Puis, l’expression «en couches» me traverse l’esprit. Est-ce qu’elle désigne l’action de donner la vie ou la période de soin qui l’entoure? Est-ce une injonction adressée à la parturiente – reste allongée? Abandonne-toi aux soins ; ceux qu’on te prodiguera si tu es chanceuse, ceux que tu apportes au nouveau-né. Couchée, madame. Un chien. Par extension, les culottes de protection qu’on enfile aux bébés, les couches, ont-elles pris le nom de la fatigue de leur mère? Ou de sa soumission. 

En entrant, j’ai une pensée pour Fred. Mon ex ex. Celui avec qui j’avais emménagé dans cet appartement, deux ans auparavant, et qui finalement m’avait quittée pour aller vivre sa vie en Chine. 

Je me rappelais la joie d’alors. Je croyais monter dans un carrosse doré. Le carrosse doré avait capoté. Aujourd’hui, je reviens toute seule dans le quatre-et-demi déserté par mon prince et par tout le monde, engrossée par un crapaud que mes baisers n’ont pas su transformer et qui me dédaigne. Râclée par la Petite faucheuse, au moins pas par la Grande. 

Pour me distraire de mon drame, je plonge dans celui autrement plus funeste que Styron raconte dans Le Choix de Sophie. Alitée, je lis, du matin au soir, et je communie à la désespérance de Stingo, dont l’amour pour Sophie, trop pur, ne sera jamais payé de retour. 

Devrais-je aviser à Karl?

Allô, je veux juste te dire que je suis tombée enceinte de toi dans les derniers mois de notre relation mais la grossesse s’est arrêtée toute seule. Y croirait-il? Et qu’est-ce que cela pouvait bien changer maintenant? 

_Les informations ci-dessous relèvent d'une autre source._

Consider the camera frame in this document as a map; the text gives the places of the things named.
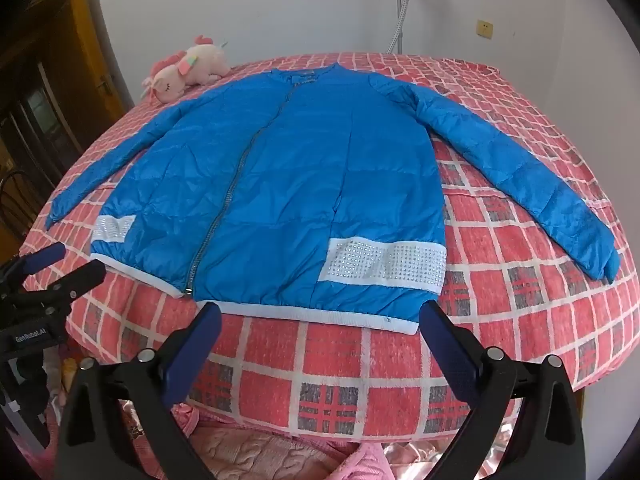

Le message de la boîte noire n’est pas sorcier à décoder. La relation que j’ai eue avec lui – je n’emploie même plus le mot amour car il me fait honte, il me donne l’impression d’avoir été fraudée – cette relation n’était pas féconde. D’aucune manière. Je cherche ce qu’elle a fait grandir, je lui cherche des fruits comme on cherche des poux sur la tête d’un enfant. Avec stupeur et minutie.  

De toutes choses, mon orgueil en avait profité. J’aimais être la blonde de Karl, j’aimais me tenir à ses côtés, mon élection me faisait croire que j’étais une coche au-dessus des autres. 

Arrivée à cette conclusion, rien ne m’étonne plus dans le diagnostic du médecin. Je suis empoisonnée.